Foto: Marco Fechner, Pressefoto Stefan Gelbhaar
Nachgefragt bei Stefan Gelbhaar, Mitglied des Deutschen Bundestags, Bündnis 90/Die Grünen
CWH: Herr Gelbhaar, wie geht es in Sachen E-Mobilität voran?
SG: Wir stehen am Wendepunkt. Die Bundesregierung kommt zwar immer noch nicht aus dem Knick, die Industrie hingegen setzt inzwischen klare Zeichen. Von Volkswagen liegt eine klare Elektromobilitätsstrategie vor. Auch Daimler hat signalisiert, bis 2030 auf E-Mobilität umstellen zu wollen. Nun muss die kommende Bundesregierung in die Pötte kommen und die Rahmenbedingungen endlich so setzen, dass den Worten Taten folgen.
CWH: Wie müssen diese Rahmenbedingungen aussehen?

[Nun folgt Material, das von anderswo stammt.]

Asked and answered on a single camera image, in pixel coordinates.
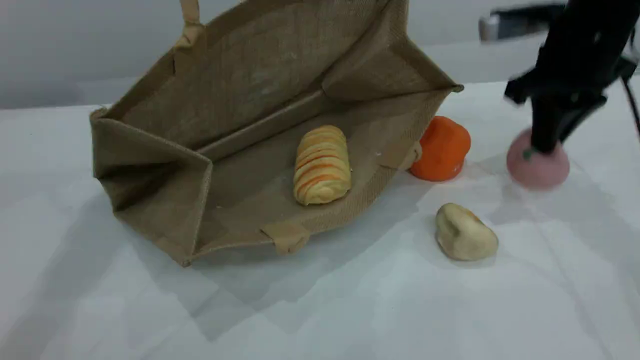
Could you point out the brown jute tote bag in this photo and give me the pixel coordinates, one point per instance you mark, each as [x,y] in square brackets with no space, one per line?
[250,75]

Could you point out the long striped bread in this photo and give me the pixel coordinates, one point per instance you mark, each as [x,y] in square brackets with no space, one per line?
[322,167]

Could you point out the pink toy peach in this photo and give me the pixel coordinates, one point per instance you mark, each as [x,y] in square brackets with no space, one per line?
[542,170]

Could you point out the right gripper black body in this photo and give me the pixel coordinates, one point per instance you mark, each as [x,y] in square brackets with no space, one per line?
[580,55]

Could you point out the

SG: Wir brauchen eine gute Lade-Infrastruktur. Das muss ernst genommen werden. Zwar ist es nicht per se so, dass die Regierung für den Bau von E-Tankstellen verantwortlich ist. Benzin und Diesel sind ja auch nicht in staatlicher Hand. Dennoch sehe ich eine Verantwortung. Bei Autobahnen und Raststätten muss das forciert werden. Für Supermärkte und Gebäude muss der rechtliche Rahmen geschaffen werden. Für die Mobilitätsbranche muss der Schalter umgelegt werden. Es muss nicht mehr fossil, sondern emissionsfrei gefördert werden. Das ist bisher nicht oder allenfalls sehr zurückhaltend getan worden. Im Gegenteil, weiterhin wird Diesel an der Tankstelle noch immer subventioniert. Wenn wir ehrlich sind, gibt es erst seit der Coronapandemie eine überschaubare Wirtschaftsförderung in Richtung emissionsfrei. Dennoch werden absurderweise fossile Technologien weiterhin in Milliardenhöhe gefördert.

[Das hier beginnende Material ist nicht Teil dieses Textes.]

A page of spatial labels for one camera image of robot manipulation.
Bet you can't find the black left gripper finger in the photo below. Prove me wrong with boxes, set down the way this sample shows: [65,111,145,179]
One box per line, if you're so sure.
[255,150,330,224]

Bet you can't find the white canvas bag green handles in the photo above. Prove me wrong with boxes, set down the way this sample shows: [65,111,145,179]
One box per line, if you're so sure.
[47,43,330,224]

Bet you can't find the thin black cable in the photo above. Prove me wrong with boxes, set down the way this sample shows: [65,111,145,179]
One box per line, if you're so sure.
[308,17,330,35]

CWH: Man hat das Gefühl, dass die Politik massiv ausbremst. Hat die Automobilbranche eine derartige Macht, oder woran liegt es?
SG: Stellen Sie sich vor, Sie produzieren einen Gegenstand, der sich richtig gut verkauft. Jetzt komme ich und sage: „Das ist ja alles gut und schön, dass sich Ihr Produkt so gut verkauft. Es hat aber einen schädlichen Einfluss, Sie sollten es so nicht mehr verkaufen, anpassen wäre gut.“ Das würde aber Geld kosten, würden Sie denken. Zudem ist da die Konkurrenz, die vielleicht einfach so weitermacht, wenn die Rahmenbedingungen nicht angepasst werden. Also verkaufen auch Sie Ihr Produkt weiter und sagen: „Das schafft Arbeitsplätze“, was Sie auch ganz gut darstellen können. Folglich ändert sich nichts. Deswegen braucht es politische Vorgaben und rechtliche Rahmenbedingungen für einen fairen Wettbewerb auf ökologischer Grundlage – und dafür gibt es Bundestagswahlen, um diese Weichen zu stellen.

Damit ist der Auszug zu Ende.